Only one span is wanted from the lines below: from the one with "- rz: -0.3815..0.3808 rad" up to and including the one with "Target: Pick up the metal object". Copy it exactly, without images.

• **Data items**
——

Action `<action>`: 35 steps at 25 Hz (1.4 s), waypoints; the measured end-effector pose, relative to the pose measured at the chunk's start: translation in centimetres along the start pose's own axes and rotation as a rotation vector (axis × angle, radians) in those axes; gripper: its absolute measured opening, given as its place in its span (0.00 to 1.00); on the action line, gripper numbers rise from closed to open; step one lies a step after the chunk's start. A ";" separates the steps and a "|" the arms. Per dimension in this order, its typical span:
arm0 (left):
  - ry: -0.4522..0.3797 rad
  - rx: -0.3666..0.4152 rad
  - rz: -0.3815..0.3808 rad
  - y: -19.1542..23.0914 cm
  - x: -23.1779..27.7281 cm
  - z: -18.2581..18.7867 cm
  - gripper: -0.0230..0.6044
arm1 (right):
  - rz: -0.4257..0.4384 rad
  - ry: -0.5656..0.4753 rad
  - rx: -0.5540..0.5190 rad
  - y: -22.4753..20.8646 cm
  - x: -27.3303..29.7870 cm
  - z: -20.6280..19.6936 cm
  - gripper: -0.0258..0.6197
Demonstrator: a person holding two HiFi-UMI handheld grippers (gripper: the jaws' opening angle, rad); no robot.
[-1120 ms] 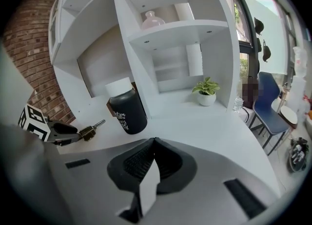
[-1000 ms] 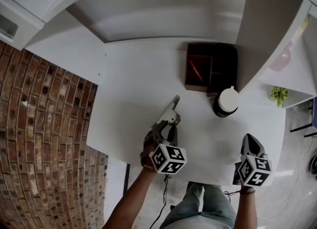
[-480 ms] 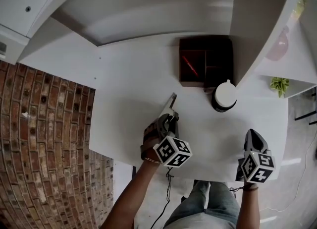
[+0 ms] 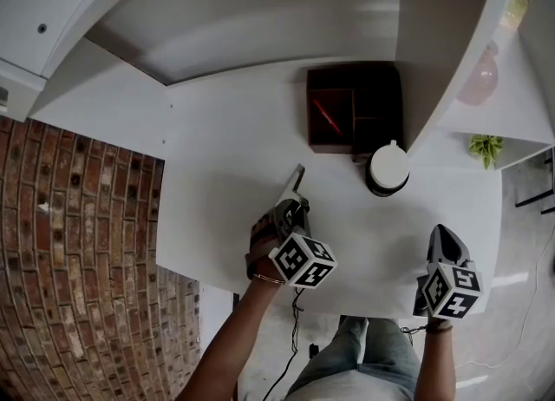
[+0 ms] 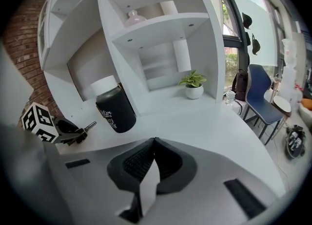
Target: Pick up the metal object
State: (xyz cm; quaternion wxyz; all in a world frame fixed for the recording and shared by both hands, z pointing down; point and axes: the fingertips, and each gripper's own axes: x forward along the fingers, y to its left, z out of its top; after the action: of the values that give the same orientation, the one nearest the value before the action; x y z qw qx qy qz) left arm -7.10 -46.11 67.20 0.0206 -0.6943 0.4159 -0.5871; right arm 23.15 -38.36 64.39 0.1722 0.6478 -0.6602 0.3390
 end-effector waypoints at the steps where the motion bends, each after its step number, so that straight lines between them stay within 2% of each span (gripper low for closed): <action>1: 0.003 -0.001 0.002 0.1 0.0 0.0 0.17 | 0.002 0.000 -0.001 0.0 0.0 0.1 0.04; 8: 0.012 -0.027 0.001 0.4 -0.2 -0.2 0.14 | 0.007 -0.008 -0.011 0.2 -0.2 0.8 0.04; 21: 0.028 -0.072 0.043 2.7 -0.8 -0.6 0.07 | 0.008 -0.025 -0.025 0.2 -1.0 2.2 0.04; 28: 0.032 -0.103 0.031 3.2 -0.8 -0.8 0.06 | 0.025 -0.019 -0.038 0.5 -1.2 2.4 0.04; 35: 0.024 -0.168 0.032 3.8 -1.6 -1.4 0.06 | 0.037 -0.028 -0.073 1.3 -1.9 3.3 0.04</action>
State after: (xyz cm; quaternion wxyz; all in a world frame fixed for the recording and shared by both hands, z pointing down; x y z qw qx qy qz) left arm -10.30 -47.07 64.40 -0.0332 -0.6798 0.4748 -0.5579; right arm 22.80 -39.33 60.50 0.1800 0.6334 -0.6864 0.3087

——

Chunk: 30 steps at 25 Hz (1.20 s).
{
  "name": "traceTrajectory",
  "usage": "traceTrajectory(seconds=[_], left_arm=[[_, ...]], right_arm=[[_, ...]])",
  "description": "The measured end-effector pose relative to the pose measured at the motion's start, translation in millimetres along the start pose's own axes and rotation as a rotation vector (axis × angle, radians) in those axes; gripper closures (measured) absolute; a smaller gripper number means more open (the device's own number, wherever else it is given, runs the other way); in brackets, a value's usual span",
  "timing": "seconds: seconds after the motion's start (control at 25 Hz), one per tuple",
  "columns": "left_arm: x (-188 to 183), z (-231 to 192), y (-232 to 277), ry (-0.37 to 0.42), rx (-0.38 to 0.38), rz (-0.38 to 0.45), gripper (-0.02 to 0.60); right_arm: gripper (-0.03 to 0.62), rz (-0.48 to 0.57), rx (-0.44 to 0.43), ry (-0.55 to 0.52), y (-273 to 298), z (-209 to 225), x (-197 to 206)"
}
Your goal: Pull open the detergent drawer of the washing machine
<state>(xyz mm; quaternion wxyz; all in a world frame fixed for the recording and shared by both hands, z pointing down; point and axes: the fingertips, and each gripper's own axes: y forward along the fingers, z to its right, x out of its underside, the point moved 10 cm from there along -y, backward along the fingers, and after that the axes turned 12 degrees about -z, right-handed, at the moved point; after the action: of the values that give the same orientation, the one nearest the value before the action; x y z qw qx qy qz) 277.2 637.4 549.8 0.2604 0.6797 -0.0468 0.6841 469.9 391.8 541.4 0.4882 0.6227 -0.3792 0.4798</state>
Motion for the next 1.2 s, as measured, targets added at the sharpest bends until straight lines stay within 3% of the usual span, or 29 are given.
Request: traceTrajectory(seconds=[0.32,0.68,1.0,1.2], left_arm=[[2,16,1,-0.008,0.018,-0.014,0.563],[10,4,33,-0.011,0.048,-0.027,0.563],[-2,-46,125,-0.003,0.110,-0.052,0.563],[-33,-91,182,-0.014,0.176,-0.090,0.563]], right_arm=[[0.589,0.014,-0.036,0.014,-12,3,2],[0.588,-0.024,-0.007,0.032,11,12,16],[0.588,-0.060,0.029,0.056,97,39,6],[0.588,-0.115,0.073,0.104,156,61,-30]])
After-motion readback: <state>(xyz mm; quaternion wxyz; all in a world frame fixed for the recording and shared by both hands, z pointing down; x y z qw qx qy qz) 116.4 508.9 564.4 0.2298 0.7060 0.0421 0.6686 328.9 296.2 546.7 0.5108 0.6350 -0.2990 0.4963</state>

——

• **ANSWER BOX**
  - rz: -0.3815..0.3808 rad
  - y: -19.1542..23.0914 cm
  - x: -23.1779..27.7281 cm
  - z: -18.2581..18.7867 cm
  - gripper: -0.0230..0.6044
arm1 (right):
  - rz: -0.4257..0.4384 rad
  - ry: -0.5656..0.4753 rad
  - rx: -0.5540..0.5190 rad
  - y: -22.4753..20.8646 cm
  - x: -27.3303..29.7870 cm
  - z: -20.6280..19.6936 cm
  - gripper: -0.0258..0.6197
Demonstrator: a person holding two HiFi-UMI handheld grippers (gripper: the jaws' opening angle, rad); no robot.
[-1120 ms] 
[-1000 ms] 
[-480 ms] 
[+0 ms] 
[+0 ms] 
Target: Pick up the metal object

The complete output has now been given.